» Activity
Tally the lines below that contain the word "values". Only the total should be given.

■ ■ ■ ■ ■

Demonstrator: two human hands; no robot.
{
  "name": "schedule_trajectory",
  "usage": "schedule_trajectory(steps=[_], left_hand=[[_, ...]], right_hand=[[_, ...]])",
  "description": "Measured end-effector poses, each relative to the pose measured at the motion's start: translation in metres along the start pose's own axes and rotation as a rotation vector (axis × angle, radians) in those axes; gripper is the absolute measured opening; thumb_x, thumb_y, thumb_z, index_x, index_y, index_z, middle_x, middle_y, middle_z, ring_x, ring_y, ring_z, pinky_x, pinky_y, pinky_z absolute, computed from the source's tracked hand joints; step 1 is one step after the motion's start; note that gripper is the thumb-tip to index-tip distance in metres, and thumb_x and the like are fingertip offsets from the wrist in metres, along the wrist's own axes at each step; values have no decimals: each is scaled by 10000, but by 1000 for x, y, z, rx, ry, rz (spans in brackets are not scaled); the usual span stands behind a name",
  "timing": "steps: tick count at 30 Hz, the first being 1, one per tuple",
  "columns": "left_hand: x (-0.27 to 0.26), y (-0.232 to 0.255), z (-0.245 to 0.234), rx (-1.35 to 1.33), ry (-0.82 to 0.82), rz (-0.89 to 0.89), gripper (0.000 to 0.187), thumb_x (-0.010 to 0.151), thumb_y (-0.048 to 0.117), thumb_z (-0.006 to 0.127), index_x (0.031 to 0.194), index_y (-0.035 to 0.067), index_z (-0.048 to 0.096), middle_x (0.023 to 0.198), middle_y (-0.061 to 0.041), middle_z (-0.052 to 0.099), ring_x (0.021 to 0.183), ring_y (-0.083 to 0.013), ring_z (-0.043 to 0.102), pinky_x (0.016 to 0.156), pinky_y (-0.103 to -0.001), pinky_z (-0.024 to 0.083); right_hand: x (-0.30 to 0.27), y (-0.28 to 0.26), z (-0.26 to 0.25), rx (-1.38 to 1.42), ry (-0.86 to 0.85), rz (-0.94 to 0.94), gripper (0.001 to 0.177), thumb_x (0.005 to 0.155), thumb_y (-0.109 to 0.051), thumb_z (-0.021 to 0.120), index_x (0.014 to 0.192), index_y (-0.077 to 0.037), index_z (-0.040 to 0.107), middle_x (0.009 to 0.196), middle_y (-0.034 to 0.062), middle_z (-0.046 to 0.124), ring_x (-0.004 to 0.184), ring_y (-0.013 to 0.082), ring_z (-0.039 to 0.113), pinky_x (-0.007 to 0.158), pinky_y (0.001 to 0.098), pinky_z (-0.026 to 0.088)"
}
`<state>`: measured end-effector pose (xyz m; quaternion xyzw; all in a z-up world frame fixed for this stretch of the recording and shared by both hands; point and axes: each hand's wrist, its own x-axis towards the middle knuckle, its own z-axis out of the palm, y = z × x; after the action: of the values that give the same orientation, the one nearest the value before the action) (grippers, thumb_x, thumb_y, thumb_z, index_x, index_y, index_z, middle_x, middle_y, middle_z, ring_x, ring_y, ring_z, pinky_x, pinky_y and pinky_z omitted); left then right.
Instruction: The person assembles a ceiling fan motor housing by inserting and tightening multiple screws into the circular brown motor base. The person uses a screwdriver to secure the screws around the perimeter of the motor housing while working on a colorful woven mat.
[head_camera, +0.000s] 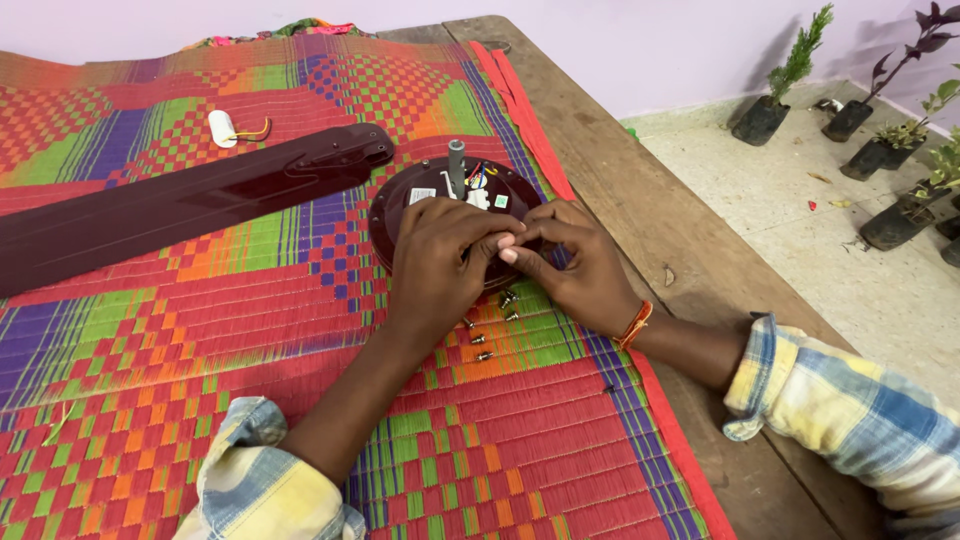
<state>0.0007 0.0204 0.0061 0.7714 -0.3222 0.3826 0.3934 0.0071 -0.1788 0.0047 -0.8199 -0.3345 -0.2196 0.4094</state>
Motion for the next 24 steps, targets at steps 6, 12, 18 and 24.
schedule_trajectory(steps=[6, 12, 18, 24], left_hand=[[0, 1, 3, -8, -9, -51, 140, 932, 120, 716, 1058, 131, 775, 939, 8, 757, 931, -186, 663, 973, -383, 417], [-3, -1, 2, -17, -25, 20, 188, 947, 73, 687, 1096, 144, 777, 991, -2, 759, 1004, -186, 676, 983, -388, 432], [-5, -2, 4, -20, 3, -33, 156, 909, 65, 712, 1017, 146, 791, 952, 8, 765, 969, -182, 692, 976, -370, 450], [-4, -3, 3, -20, -17, -36, 135, 871, 110, 750, 997, 134, 793, 940, 4, 764, 947, -187, 683, 969, -371, 447]], right_hand=[[0, 9, 0, 127, -26, 53, 153, 930, -162, 779, 1049, -65, 789, 1054, 56, 700, 962, 157, 654, 850, 300, 519], [0, 10, -4, 109, -68, -27, 154, 972, -146, 750, 1101, -70, 786, 1091, 64, 698, 1034, 168, 651, 925, 315, 509], [0, 8, -5, 140, -53, 28, 162, 911, -167, 813, 996, -45, 749, 1057, 64, 684, 1054, 160, 653, 975, 319, 501], [0, 9, -4, 137, -59, 54, 126, 904, -157, 822, 950, -55, 766, 1036, 57, 695, 1026, 151, 661, 951, 316, 510]])
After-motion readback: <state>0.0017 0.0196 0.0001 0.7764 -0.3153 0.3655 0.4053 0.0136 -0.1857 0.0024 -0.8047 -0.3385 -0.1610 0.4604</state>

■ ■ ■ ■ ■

» Reply to the task
2